Although Clemson began competing in intercollegiate football in 1896, the school's official record book does not generally include statistics from before the 1940s, as records from before this time are often incomplete and inconsistent.

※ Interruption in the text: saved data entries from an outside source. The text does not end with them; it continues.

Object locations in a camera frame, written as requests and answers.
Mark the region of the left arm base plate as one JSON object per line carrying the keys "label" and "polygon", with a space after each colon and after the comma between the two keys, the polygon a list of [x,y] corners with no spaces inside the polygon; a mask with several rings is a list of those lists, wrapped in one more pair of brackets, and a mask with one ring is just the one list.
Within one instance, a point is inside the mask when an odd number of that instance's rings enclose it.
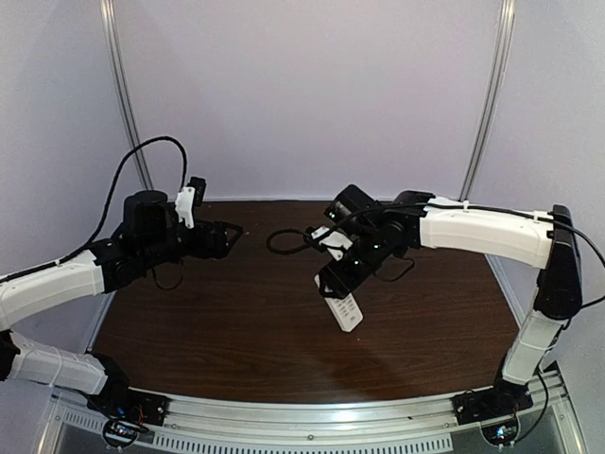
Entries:
{"label": "left arm base plate", "polygon": [[128,420],[141,425],[162,426],[169,398],[166,395],[128,389],[125,396],[114,403],[107,395],[83,395],[87,407],[113,419]]}

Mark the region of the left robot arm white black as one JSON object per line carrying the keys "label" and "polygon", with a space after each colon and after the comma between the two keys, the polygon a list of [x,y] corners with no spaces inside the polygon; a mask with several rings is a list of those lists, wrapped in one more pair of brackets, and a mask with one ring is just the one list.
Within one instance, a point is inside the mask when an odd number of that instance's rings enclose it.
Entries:
{"label": "left robot arm white black", "polygon": [[185,257],[222,259],[243,235],[241,226],[197,220],[203,192],[185,186],[175,201],[161,191],[137,192],[124,201],[123,220],[111,237],[94,241],[72,258],[1,279],[1,378],[62,387],[121,407],[130,381],[114,360],[71,353],[30,340],[13,326],[49,308],[113,293],[158,266]]}

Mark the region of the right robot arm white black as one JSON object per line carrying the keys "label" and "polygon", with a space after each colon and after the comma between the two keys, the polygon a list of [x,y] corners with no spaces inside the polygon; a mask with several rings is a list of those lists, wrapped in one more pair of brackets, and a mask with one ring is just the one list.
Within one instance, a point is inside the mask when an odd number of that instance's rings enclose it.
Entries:
{"label": "right robot arm white black", "polygon": [[532,306],[489,393],[503,407],[513,407],[527,393],[545,353],[582,308],[578,245],[563,205],[548,212],[516,212],[411,190],[381,202],[350,184],[325,215],[332,227],[321,227],[311,237],[332,255],[314,278],[330,304],[352,301],[354,291],[387,258],[410,249],[500,256],[538,270]]}

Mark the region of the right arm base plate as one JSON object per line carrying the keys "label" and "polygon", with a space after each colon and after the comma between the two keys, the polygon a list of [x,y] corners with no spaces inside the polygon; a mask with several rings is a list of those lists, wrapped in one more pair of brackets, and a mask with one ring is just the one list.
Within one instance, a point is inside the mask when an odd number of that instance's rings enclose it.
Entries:
{"label": "right arm base plate", "polygon": [[513,416],[520,410],[533,407],[533,400],[528,393],[513,397],[499,393],[494,388],[459,393],[451,398],[451,402],[460,426]]}

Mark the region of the white remote control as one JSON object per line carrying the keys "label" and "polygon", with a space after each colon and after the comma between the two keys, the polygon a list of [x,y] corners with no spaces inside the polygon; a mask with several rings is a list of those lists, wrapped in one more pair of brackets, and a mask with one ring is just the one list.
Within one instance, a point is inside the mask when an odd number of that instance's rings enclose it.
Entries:
{"label": "white remote control", "polygon": [[314,282],[339,328],[345,333],[353,332],[364,319],[353,294],[349,293],[344,299],[334,298],[333,292],[321,281],[318,274],[314,276]]}

These lists are dominated by more recent players for several reasons:
- Since the 1940s, seasons have increased from 10 games to 11 and then 12 games in length.
- The NCAA didn't allow freshmen to play varsity football until 1972 (with the exception of the World War II years), allowing players to have four-year careers.
- Bowl games only began counting toward single-season and career statistics in 2002. The Tigers have played in 22 bowl games since this decision, including two in 2015, 2016, 2018, and 2019, giving many recent players extra games to accumulate statistics. Similarly, the Tigers have played in the ACC Championship Game seven times since 2009.
- The Tigers have topped the 5,000-yard mark 17 times in school history, with ten of those coming since 2010. The Tigers eclipsed 6,000 offensive yards for the first time in 2011 and have now done it nine times. The Tigers set an offensive record in 2019, with 7,931 yards, their fourth year eclipsing the 7,000-yard mark, overtaking 2018's 7,908 yards. In 2015 they gained 7,718 yards and nearly matched it with 7,555 yards in 2016. This means more recent players will tend to dominate offensive lists.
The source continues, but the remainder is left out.